There’s a term called ‘ghosting’ in the modern dating world. As Urban Dictionary puts it, it is “quietly disappearing from someone you’ve met on an online dating site.” It is also known as “fadeaway,” an act of vanishing from contact with another person without any explanation at all.
This does not only apply to dates, but also to jobs.
For sure when you were looking for a job, at least one company has reached to you and never communicated with you again. That company has conducted a job interview, responded to your e-mails, made phone calls, but eventually did not hire you.
That’s ghosting in the employment world, and it sucks.
No engineer deserves to be ghosted. Regardless if the communication between the potential employee and the company has already reached many levels, as long as they have already acknowledged that they are interested in you, you are supposed to know the status of your application process. Approved or denied.
Jane Ashen Turkewitz, owner of recruiting firm .comRecruiting.com with experience in the advertising and tech industry for more than 15 years, cannot believe how hiring companies can be so rude to prospective employees after interviewing them.
“I was sick of it all. I thought that we needed to do it all in a more empathetic way,” Turkewitz told Business Insider.
She recently had a viral post on LinkedIn about being ghosted by a company.
“For those of you who have been ghosted by a company after interviewing, and feel demoralized and dejected, you can say something,” she wrote. “It won’t get you the job but it could make you feel better and that’s a valid reason right there.”

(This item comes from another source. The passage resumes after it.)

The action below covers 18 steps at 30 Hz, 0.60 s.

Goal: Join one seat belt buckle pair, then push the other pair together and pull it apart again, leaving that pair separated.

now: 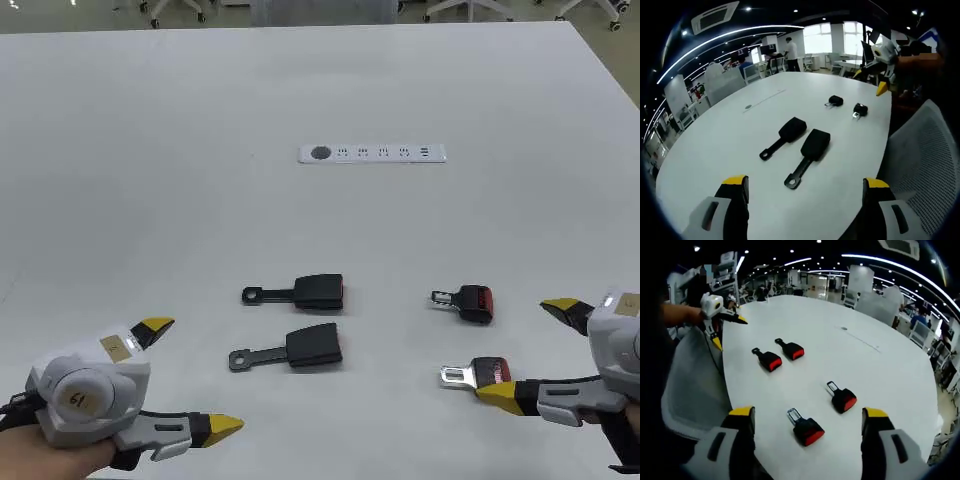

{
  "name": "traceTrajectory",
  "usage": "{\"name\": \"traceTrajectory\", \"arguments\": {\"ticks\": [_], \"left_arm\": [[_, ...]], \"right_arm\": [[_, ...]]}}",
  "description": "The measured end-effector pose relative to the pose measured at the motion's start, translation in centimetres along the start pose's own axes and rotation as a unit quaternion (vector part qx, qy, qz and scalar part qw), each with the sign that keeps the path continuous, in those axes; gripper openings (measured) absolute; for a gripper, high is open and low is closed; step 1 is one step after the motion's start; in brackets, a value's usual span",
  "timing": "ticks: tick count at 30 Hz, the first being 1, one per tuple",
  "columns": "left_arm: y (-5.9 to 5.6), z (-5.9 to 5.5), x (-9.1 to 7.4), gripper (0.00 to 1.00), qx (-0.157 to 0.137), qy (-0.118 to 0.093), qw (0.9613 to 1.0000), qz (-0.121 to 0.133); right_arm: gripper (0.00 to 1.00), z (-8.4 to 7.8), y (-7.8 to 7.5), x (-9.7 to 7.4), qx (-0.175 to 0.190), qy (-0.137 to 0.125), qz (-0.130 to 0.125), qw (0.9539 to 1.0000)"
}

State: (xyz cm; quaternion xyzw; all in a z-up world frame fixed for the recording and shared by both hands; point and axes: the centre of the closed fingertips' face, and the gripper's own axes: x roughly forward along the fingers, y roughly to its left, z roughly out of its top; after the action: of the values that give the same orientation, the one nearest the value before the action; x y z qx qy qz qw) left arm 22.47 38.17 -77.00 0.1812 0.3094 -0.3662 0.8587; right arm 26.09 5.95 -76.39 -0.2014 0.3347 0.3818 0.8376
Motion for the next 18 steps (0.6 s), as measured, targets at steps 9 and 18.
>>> {"name": "traceTrajectory", "arguments": {"ticks": [9,18], "left_arm": [[0.4,-0.1,-0.7,0.96,-0.006,-0.003,0.9999,0.012],[0.5,-0.2,-0.8,0.96,-0.008,-0.006,0.9998,0.014]], "right_arm": [[0.94,0.7,0.4,0.4,-0.013,0.003,0.003,0.9999],[0.93,0.9,1.0,0.7,-0.026,0.008,0.006,0.9996]]}}
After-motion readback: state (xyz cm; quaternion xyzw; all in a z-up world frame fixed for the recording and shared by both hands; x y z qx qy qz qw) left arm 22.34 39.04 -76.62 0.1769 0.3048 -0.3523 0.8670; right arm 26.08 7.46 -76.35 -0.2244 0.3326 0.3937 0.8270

Indeed. When you are an engineer who has been ghosted by a company you are applying for, communicate. You should be able to know formally if you’re not going to get the job.
Turkewitz suggests that you write a firm e-mail, which is something like this:
“I would like to thank you for the opportunity to interview for the role of X. I was surprised, after my 7 rounds of interviews, to not hear anything regardless of my attempts to stay engaged. Due to the lack of response, it’s a fair assumption that you have decided to move in another direction. While I am disappointed, I certainly respect if someone more qualified entered the picture.”
She went on to say in her post that while rejection is disappointing, ghosting shows a lack of leadership and empathy.
Arguments were welcome in Turkewitz’ post. One fellow commented, “I definitely think ghosting is poor etiquette, but I would be cautious about sending a passive aggressive response. I think it’s best to chalk it up to a loss (or possibly a gain) and move on.”
This is a fair point, but your reaction – how you will write your e-mail – to the ghosting actually depends on how far you’ve gotten in the application process and how much you want the job.